I have a large table around 150 columns and billions of records, and also having date
column in it based on year I want to show the size of data in the GB
.
I found we can get table size using SELECT pg_size_pretty( pg_total_relation_size('tablename') );
but didn't understand how to get actual data size based on condition.
Expected Output:
year | size(GB)
--------------------
2010 10
2015 40
2020 80
More or less as per the comment:
demo at db<>fiddle
select date_part('year', created_at)-date_part('year', created_at)::int % 5
as year
,pg_size_pretty(sum(pg_column_size(test)))
from test
group by 1
order by 1;
year | pg_size_pretty |
---|---|
1985 | 100 kB |
1990 | 5396 kB |
1995 | 8598 kB |
2000 | 12 MB |
2005 | 16 MB |
2010 | 18 MB |
2015 | 21 MB |
2020 | 24 MB |
The size includes the date
-type created_at
column - I'm feeding entire rows of test
into pg_column_size()
without unpacking the fields, same way you can select x from x
- that's the table name used as a single selected thing. Group by date_trunc()
or date_part()
/extract()
, subtracting modulo 5 (rounding down to 0 or 5 in units) and sum()
that.
To only measure the payload and not the date
s, you will need to sum pg_column_size()
of each column with a bunch of additions +
(there's no variadic sum()
function out of the box).
Not date_bin()
after all, because it's limited to less than a month per bucket:
The stride interval must be greater than zero and cannot contain units of month or larger.

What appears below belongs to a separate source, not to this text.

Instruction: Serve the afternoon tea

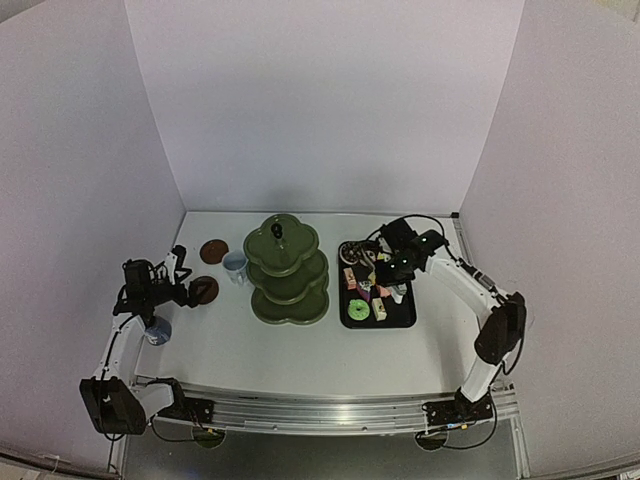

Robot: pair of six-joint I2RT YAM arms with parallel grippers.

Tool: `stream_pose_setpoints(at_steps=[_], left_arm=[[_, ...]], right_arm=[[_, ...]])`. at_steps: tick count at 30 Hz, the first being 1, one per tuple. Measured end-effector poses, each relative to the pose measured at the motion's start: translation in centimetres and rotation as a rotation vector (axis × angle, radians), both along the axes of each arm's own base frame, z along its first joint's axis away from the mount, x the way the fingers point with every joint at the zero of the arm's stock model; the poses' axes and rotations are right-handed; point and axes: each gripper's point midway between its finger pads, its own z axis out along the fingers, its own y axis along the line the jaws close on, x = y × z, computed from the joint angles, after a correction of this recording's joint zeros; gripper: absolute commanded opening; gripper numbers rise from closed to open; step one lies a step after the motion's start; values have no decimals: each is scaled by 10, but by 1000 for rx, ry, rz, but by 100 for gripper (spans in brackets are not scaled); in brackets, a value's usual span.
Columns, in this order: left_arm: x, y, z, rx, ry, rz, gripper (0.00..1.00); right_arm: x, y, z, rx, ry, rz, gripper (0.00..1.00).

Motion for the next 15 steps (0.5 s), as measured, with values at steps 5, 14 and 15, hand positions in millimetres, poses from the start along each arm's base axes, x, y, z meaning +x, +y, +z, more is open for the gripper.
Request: stream_pose_setpoints(at_steps=[5,14,15], left_arm=[[-7,-5,-6,17,4,-47,100],[-19,-17,-13,64,-13,-139,99],[-20,-17,-14,67,-12,-145,100]], right_arm=[[0,36,-29,-4,31,66,0],[2,78,-41,39,23,124,0],[4,82,-43,42,20,127,0]])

The demo shows an example of how to dynamically generate the uglier query that excludes date
s from the sum of sizes, based on information_schema.columns
.
The result won't include how much space the values take up in the indexes, only how much they occupy in the table and toast, post compression:
If applied directly to a table column value, this reflects any compression that was done.
If the table is partitioned by the date column, you can collect pg_total_relation_size()
for all partitions, union that and aggregate over it, which would also tell you how much space their indexes take.